Veiller la nuit, l’hiver, ce n’est pas veiller contre
          elle, ni à cause d’elle

comme si elle était une ennemie. Ce n’est pas
          endurer le temps obstrué, attendre l’aube
          qui tarde à venir.

Veiller la nuit, c’est veiller sur elle, comprendre
          que ce n’est pas moi qui souffre mais elle,
          comme si elle, la grande nuit, elle était
          petite et qu’elle avait la fièvre.
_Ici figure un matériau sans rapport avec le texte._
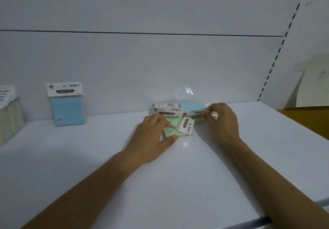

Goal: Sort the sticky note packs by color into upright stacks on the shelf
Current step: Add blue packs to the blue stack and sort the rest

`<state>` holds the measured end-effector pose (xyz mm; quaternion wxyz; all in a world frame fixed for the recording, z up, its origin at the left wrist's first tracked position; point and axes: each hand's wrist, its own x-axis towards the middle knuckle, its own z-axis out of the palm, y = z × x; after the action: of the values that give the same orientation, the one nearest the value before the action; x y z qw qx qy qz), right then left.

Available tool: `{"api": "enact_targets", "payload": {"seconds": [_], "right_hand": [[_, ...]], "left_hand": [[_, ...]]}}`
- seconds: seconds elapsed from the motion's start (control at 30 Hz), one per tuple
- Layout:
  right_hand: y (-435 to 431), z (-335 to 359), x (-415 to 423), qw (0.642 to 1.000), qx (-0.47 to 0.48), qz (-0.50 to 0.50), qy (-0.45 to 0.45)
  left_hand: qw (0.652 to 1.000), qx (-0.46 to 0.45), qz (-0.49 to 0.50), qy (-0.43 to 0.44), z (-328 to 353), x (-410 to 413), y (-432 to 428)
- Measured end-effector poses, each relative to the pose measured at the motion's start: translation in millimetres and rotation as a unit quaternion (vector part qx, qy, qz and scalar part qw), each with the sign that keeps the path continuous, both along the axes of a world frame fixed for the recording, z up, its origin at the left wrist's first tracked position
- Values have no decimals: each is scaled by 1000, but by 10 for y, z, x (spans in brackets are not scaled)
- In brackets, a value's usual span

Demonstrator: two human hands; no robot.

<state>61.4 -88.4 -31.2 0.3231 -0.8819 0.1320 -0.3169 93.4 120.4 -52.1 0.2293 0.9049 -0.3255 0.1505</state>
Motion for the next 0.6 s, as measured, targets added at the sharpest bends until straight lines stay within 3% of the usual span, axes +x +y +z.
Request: {"api": "enact_targets", "payload": {"seconds": [0.17,0.37,0.53,0.6], "right_hand": [[35,46,37,982,-17,34,-183],[22,52,0,967,42,42,-249],[100,70,-59,968,67,81,-230],[129,64,-72,965,110,152,-183]], "left_hand": [[999,-35,-1,14,12,-12,-1],[997,-74,25,5,70,-40,-12],[989,-49,121,62,49,-5,7],[986,-35,136,88,52,-6,10]]}}
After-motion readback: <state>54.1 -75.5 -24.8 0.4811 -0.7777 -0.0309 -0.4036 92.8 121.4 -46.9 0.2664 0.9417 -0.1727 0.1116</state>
Comme s’il y avait dans sa part obscure mon
          double au féminin,

et qu’il fallait que je l’accompagne dans sa
          montée, présence qui souffre et qui attend,
          et qui chante en montant même si on ne
          l’entend pas, d’abord un ruisseau pris dans
          de la glace, puis l’ombre déployée d’un arbre
          sur de la neige et pour finir cette graminée
          contre le ciel, crépitante de froid où je la
          reconnais, la voie lactée, celle que j’aimais.

Comme s’il fallait, ce mouvement, oui, que je
          l’accompagne, que j’en fasse le double au-
          dedans de moi dans ma parole, pour que
          quelque chose, ou bien quelqu’un, à travers
          lui naisse et s’accomplisse,

quelque chose ou bien quelqu’un qui n’était pas,
          de très humain, de très fragile,

presque invisible, un battement d’ailes ou bien de
          cils, une hésitation dans le lointain, qui
          scintille et qui fait que dans le chant quelque
          chose se brise, est sur le point toujours de se
          briser et finalement ne se brise pas.